En fin d’activité , les démarches à accomplir apparaissent peu cohérentes et inadaptées. La procédure de radiation des fichiers administratifs relatifs à la cessation d’activité de l’entrepreneur individuel ne présente aucune unité. Actuellement, la fin d’activité de l’entrepreneur individuel impose d’accomplir certaines formalités dont l’absence empêche le plus souvent la radiation. Tel est le cas pour la radiation du RCS qui dépend notamment des mentions portées par le greffier sur la LRAR envoyée à l’entrepreneur. Au contraire, la radiation du régime de sécurité sociale intervient d’office après deux ans d’inactivité. La dispersion des régimes commande par conséquent une simplification de la procédure de radiation. Aussi, dans la perspective de faciliter la fin d’activité de l’entrepreneur individuel, l’article 11 du projet de loi Pacte propose la suppression de l’obligation de déposer une cessation d’activité auprès du centre de formalité des entreprises.
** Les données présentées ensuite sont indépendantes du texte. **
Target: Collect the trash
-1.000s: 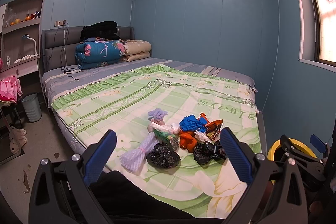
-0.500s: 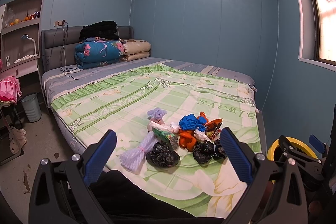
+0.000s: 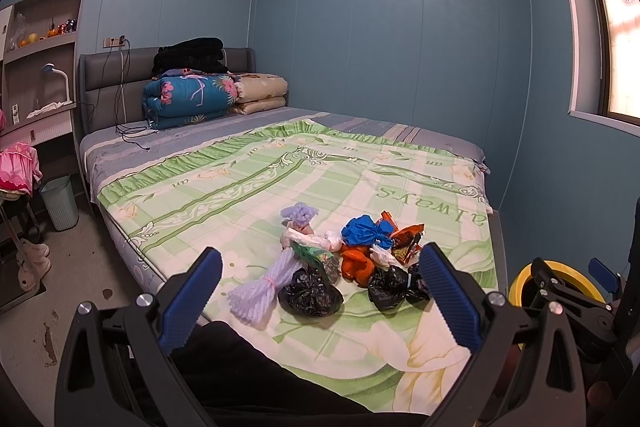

En savoir plus sur ce que va changer la loi Pacte pour les entreprises :

Dans l’esprit du projet de loi Pacte, il est envisagé de donner une seconde chance à l’entrepreneur, afin de lui permettre de rebondir et de créer une nouvelle entreprise. C’est la raison pour laquelle, il est aussi question de simplifier la création d’entreprise et, pour celles qui existent, faire grandir les entreprises.